Q: Since returning to work after being furloughed during the COVID lockdown, everything changed, and I became increasingly unhappy in my job. I felt like I was trying to do my job and they were not letting me. A few weeks ago, it all came to a head, and basically, I was “let go” after a row with management, during which I was accused of having become too difficult to continue my employment with them. I was so upset that I walked out. When I tried to return, I was told my job was gone. Have I got a case for Constructive or Unfair Dismissal, and what is the difference?
A: Constructive dismissal is a form of Unfair Dismissal. It happens following a “forced” resignation. For example: your terms and conditions are changed so fundamentally that you feel you cannot continue; health and safety reasons force you to resign; there are a series of incidents which you feel are directed at you, and the last one forces you to resign. For example, your employer failed to pay you or demoted you for no reason or forced you to accept unreasonable changes to the way you worked, or they turned a blind eye to other employees harassing or bullying you.
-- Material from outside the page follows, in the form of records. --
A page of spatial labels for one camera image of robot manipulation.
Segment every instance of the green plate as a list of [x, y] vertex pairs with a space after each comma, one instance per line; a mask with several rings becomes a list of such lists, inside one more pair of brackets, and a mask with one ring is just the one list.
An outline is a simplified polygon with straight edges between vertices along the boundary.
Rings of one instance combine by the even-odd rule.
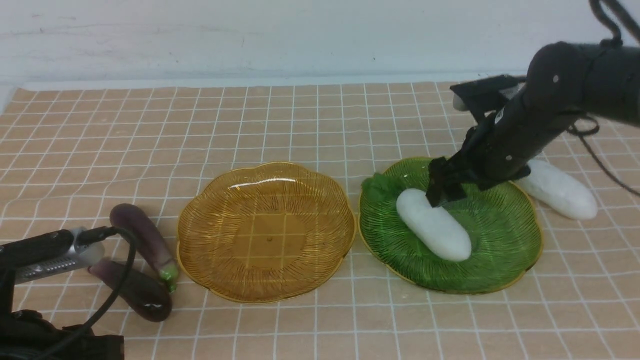
[[513, 183], [485, 192], [465, 185], [465, 200], [444, 208], [467, 230], [471, 256], [459, 263], [433, 254], [400, 219], [396, 199], [407, 188], [427, 189], [430, 158], [407, 158], [362, 183], [360, 234], [367, 248], [403, 279], [457, 294], [502, 290], [542, 254], [543, 236], [531, 199]]

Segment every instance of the yellow plate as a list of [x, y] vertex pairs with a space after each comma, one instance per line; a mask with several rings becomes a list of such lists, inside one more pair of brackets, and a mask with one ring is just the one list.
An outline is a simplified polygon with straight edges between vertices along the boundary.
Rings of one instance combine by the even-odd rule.
[[340, 184], [292, 163], [266, 163], [217, 177], [182, 210], [177, 258], [225, 299], [274, 302], [326, 282], [355, 232]]

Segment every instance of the eggplant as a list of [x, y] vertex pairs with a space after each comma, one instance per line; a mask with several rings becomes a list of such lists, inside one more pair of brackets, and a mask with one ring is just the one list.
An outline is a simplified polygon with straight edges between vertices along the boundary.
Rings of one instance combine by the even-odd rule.
[[118, 204], [109, 214], [111, 225], [129, 230], [138, 238], [136, 250], [158, 274], [170, 293], [178, 286], [178, 264], [162, 234], [147, 214], [133, 204]]
[[[89, 274], [112, 290], [122, 278], [125, 265], [103, 258], [89, 266]], [[136, 314], [150, 322], [163, 322], [171, 314], [173, 302], [166, 286], [147, 274], [131, 269], [119, 294]]]

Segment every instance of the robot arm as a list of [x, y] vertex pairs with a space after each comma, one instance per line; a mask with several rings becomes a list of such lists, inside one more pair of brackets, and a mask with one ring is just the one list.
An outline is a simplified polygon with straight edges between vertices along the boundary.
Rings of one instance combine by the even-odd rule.
[[477, 125], [456, 154], [429, 165], [432, 206], [463, 199], [461, 184], [487, 190], [528, 176], [527, 162], [579, 119], [640, 127], [640, 48], [557, 42], [536, 53], [526, 78], [498, 76], [451, 90], [454, 105]]

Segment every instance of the white foam vegetable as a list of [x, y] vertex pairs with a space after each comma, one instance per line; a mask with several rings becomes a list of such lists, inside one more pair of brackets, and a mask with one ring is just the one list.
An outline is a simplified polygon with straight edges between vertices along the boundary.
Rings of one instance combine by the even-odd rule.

Unfair Dismissal would be if your employer did not have a good reason for dismissing you or had failed to follow the company’s formal disciplinary or dismissal process. Some examples of this might be if you were dismissed because you requested to change to flexible working, or you refused to give up your working time rights or joined a trade union. There are however many more situations that could be classed as Unfair Dismissal.
The immediate advice here would be not to resign – the actions appear to have been a dismissal by your employer. You need to make an urgent appointment with an employment lawyer or your trade union to discuss the full facts of your case.